#### Action item:
Return, from the listing below, every line that includes "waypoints".

*****

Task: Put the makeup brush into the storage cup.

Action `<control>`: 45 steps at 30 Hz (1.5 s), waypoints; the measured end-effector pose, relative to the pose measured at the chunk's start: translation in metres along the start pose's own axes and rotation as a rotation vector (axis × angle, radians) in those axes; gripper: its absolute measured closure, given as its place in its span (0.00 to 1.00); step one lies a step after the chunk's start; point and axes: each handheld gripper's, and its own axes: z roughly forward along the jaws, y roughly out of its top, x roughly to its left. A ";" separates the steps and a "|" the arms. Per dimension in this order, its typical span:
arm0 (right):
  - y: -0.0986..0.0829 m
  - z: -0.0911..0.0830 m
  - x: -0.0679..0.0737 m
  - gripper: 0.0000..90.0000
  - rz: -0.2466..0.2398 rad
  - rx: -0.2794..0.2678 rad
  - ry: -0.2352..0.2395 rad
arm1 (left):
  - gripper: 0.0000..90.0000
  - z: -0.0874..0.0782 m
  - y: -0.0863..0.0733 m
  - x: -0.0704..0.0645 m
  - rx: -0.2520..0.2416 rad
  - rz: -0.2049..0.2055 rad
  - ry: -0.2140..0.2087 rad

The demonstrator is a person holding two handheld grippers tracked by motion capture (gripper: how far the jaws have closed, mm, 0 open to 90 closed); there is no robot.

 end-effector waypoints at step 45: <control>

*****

#### Answer area:
Action `<control>`: 45 steps at 30 Hz (1.5 s), waypoints; the measured end-effector pose, relative to the pose measured at the chunk's start: translation in metres along the start pose's own axes and rotation as a rotation vector (axis × angle, radians) in those axes; gripper: its absolute measured closure, given as its place in its span (0.00 to 1.00); step one lies a step after the chunk's start; point and axes: each handheld gripper's, and its own axes: z roughly forward along the jaws, y roughly out of its top, x roughly to its left. A ";" separates the steps and a "|" the arms. Per dimension in this order, its typical span:
 end-effector waypoints at step 45: <control>

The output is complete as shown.